## What this task involves:
Could you filter the data below down to the lines that hold the word "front"?

^^^^^^^^^^^^^^^^

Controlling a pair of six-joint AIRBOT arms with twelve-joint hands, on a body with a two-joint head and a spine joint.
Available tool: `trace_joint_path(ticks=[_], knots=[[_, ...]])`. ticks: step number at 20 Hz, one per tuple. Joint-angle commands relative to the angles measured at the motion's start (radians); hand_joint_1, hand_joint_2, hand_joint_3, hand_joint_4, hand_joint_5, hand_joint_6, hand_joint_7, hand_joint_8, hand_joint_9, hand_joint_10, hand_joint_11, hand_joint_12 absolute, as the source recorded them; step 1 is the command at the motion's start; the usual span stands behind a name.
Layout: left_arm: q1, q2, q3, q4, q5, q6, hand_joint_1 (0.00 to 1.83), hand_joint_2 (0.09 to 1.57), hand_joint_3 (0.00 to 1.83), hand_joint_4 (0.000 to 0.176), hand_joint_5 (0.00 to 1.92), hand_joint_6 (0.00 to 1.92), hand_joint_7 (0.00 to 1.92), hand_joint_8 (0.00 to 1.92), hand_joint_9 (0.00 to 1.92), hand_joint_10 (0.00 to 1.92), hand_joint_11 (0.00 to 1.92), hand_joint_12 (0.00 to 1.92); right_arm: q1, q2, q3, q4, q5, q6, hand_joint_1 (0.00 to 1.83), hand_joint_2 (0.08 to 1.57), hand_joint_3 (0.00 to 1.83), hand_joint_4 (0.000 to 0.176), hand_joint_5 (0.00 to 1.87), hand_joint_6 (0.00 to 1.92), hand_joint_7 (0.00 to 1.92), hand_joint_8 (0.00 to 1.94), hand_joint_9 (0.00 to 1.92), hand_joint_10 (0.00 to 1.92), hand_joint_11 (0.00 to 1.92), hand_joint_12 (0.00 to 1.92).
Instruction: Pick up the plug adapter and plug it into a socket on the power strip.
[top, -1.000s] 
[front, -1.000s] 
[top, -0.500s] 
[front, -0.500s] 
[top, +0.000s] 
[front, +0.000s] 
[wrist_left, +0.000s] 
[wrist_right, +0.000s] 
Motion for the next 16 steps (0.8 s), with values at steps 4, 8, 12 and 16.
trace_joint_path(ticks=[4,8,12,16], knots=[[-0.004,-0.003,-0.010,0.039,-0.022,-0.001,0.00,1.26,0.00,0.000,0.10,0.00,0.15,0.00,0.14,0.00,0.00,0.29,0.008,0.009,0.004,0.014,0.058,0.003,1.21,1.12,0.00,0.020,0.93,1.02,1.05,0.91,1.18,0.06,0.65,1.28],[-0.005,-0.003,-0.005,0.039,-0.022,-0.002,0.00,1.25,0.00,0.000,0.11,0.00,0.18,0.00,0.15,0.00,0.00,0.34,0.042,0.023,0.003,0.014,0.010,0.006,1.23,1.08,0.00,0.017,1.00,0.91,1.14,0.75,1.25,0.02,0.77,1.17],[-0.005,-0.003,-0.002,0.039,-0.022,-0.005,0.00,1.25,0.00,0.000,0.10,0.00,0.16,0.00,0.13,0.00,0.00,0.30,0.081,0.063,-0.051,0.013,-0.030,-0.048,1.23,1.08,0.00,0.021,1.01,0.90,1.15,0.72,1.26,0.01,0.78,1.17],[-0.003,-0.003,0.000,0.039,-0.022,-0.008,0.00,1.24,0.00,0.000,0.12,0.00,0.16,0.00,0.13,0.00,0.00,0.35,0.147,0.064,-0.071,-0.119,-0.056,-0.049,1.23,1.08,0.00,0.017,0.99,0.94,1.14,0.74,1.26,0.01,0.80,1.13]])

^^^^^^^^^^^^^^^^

## Answer section:
[front, -1.000s] 
[front, -0.500s] 
[front, +0.000s] 

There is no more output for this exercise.